Of course no tournament is without its share of controversies. Japan didn’t disappoint on that front either. Here’s an assortment of dramas that were served up over seven weeks.
1Michael Cheika’s Wallabies departed Japan before the semifinal stage, but kept the news wires buzzing in the weeks that followed.
That’s not a good thing for a coach sent packing so early from a World Cup, although Cheika never seemed too fussed about blowing up if he felt the need.
Cheika kicked off early in the tournament, starting with the suspension of wing Reece Hodge when he was banned for three weeks for a high tackle in a pool match against Fiji.
His mood didn’t improve, either, when midfielder Samu Kerevi was carrying the ball and got penalised for lifting his arm into the throat of first five-eighth Rhys Patchell during the crucial pool game against Wales. The Wallabies lost 29-25.
Cheika certainly had a point, although whingeing was never going to win him the PR war.
When the Wallabies lost to England in their quarterfinal, everything hit the fan; Cheika peeled back the covers on his uneasy relationship with Australian Rugby Union CEO Raelene Castle and ARU chairman Cameron Clyne.
A couple of weeks later it was revealed Cheika, who had already announced his resignation, and Castle had clashed during a visit to the Australian Embassy in Tokyo.
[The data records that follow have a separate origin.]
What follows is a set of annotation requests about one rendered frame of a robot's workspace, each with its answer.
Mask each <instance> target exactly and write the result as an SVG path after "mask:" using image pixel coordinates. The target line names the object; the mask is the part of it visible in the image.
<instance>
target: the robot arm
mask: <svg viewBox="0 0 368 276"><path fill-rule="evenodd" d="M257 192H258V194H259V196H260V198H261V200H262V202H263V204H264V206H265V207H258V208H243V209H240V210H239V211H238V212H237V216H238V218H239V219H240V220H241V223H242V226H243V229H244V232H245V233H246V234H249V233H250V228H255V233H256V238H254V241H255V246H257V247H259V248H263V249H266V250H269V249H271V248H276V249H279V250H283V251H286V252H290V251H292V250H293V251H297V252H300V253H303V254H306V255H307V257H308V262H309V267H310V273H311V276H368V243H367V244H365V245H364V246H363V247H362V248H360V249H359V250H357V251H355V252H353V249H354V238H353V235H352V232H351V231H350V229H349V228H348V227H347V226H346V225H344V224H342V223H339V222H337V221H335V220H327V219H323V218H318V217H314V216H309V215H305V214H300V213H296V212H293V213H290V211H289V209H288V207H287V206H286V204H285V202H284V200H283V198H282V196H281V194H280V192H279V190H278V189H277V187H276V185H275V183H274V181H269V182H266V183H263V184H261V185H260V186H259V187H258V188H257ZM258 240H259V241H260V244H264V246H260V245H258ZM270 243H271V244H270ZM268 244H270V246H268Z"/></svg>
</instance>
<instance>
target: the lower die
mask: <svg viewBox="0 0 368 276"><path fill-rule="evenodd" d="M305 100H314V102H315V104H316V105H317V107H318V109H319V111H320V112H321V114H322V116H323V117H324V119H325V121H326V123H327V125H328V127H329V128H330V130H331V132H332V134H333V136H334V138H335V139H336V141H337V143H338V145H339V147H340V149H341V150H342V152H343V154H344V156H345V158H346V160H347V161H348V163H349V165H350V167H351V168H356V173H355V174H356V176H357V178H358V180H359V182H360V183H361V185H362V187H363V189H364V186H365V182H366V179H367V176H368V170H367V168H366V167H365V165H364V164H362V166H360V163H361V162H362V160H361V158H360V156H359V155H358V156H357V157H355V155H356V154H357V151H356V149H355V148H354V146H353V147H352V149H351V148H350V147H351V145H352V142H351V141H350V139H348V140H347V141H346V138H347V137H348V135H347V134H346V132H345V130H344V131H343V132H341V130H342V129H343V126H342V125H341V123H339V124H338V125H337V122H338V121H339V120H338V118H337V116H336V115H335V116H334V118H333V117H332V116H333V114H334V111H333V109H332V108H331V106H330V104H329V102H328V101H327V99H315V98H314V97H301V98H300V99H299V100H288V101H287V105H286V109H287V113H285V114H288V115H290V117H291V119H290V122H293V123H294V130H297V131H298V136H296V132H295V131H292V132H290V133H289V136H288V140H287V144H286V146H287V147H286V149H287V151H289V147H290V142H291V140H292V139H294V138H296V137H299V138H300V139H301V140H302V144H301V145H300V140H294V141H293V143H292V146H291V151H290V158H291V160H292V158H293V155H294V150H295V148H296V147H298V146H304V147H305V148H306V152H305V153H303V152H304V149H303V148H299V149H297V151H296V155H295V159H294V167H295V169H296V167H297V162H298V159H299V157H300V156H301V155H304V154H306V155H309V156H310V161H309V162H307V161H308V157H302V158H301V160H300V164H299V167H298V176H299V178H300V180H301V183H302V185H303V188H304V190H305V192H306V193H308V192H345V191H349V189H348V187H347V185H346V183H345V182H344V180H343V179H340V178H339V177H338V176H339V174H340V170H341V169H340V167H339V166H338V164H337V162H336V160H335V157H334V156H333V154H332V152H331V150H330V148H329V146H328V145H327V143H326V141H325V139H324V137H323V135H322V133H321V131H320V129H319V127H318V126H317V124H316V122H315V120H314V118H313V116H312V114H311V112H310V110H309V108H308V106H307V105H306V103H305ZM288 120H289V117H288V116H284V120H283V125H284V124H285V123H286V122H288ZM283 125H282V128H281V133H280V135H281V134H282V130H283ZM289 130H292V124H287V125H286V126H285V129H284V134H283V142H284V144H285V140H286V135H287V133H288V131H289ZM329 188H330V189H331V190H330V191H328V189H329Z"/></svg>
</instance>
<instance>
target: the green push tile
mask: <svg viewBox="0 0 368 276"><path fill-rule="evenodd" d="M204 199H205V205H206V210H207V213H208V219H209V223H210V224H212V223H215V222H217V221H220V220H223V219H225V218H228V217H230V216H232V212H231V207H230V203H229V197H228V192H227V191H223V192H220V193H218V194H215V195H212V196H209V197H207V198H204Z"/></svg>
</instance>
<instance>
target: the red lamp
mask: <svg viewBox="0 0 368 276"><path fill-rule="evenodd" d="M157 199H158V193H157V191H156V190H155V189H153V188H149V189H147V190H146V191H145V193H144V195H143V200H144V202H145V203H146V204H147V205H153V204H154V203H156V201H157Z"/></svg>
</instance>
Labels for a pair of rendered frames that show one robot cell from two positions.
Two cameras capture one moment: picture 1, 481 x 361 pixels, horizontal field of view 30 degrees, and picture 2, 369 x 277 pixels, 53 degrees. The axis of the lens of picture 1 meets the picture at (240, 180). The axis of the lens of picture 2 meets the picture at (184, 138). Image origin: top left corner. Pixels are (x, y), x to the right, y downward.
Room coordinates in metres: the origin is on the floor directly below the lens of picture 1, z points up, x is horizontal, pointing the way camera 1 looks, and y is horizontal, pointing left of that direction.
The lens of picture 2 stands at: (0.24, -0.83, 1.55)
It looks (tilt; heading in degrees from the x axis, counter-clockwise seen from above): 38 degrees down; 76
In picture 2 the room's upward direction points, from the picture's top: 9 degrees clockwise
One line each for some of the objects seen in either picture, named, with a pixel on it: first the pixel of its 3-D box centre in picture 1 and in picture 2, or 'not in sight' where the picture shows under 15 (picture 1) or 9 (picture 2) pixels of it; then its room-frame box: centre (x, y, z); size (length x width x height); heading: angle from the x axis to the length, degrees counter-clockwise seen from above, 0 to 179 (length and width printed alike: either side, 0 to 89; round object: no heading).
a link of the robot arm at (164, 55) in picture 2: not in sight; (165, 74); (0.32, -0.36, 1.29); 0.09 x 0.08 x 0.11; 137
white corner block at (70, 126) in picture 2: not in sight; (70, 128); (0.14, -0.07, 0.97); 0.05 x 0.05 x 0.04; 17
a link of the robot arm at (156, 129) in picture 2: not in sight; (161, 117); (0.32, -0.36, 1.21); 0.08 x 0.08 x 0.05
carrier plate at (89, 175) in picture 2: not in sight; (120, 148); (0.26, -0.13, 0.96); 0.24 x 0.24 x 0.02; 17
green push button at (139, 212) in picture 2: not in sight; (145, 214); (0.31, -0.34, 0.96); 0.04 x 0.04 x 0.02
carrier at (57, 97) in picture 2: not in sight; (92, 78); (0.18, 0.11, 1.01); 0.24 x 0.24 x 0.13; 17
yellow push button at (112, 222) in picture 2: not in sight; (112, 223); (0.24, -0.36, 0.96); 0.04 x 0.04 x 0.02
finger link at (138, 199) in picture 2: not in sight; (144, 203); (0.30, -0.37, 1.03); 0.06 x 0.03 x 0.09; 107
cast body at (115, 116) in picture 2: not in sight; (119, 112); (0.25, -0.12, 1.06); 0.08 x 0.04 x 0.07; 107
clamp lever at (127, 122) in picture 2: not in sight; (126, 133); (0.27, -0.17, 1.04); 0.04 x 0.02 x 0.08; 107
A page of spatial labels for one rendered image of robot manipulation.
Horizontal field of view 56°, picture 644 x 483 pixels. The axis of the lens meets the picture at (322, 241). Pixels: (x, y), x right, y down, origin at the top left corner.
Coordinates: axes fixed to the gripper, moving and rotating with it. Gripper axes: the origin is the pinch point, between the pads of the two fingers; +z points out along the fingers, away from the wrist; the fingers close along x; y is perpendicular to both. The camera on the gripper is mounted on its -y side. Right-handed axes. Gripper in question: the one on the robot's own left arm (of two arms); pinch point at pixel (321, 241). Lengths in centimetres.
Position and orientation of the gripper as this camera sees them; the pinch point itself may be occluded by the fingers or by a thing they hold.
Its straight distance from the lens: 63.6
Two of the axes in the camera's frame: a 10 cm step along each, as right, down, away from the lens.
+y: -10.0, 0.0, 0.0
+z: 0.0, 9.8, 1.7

Later Castle wrote a letter of apology to World Rugby after the Japanese organising committee, and some high ranking officials, expressed concerns about the behaviour of some members of the Wallabies travelling crew, including Cheika.
2Typhoon Hagibis created mayhem in parts of Japan, resulting in more than 70 people losing their lives and thousands being without power or water.
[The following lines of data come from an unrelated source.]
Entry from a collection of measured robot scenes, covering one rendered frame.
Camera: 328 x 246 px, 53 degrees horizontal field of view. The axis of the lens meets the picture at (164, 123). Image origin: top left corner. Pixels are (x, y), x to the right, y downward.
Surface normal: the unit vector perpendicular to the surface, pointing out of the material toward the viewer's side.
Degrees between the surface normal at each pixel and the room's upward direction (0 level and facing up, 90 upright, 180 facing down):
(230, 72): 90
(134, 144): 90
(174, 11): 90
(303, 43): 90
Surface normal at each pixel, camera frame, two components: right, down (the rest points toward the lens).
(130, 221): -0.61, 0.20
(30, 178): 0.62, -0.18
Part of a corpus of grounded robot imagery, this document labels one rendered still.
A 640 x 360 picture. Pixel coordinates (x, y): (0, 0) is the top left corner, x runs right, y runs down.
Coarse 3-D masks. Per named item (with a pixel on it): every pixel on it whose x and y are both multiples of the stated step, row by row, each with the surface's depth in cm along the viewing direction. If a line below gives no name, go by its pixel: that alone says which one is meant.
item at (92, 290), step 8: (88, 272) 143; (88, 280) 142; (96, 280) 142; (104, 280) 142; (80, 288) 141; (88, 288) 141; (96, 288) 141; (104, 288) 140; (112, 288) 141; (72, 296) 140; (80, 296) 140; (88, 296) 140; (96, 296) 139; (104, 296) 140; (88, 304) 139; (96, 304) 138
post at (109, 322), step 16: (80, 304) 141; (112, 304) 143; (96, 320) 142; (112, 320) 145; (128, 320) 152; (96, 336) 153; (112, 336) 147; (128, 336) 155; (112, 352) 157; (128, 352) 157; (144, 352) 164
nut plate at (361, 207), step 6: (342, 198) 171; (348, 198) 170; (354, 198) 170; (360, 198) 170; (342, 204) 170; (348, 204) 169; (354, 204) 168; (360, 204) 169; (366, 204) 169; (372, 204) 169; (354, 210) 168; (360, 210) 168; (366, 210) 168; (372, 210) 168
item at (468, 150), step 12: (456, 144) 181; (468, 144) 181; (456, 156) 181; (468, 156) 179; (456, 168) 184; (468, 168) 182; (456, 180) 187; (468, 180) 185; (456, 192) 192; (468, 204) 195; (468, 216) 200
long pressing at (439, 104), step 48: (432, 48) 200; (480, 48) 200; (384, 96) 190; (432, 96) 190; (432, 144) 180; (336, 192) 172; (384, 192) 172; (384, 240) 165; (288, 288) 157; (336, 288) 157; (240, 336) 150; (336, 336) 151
Given the gravity of the issue, it seemed selfish to focus on sport. World Rugby still had a tournament to run, however, and in the interests of safety elected to cancel several of final pool games including the fixture between the All Blacks and Italy in Toyota.
It wasn’t a popular call, especially among the Italians who shed tears and said such a decision wouldn’t have been made if it was the All Blacks, not Italy, who needed a win to qualify for the quarterfinal.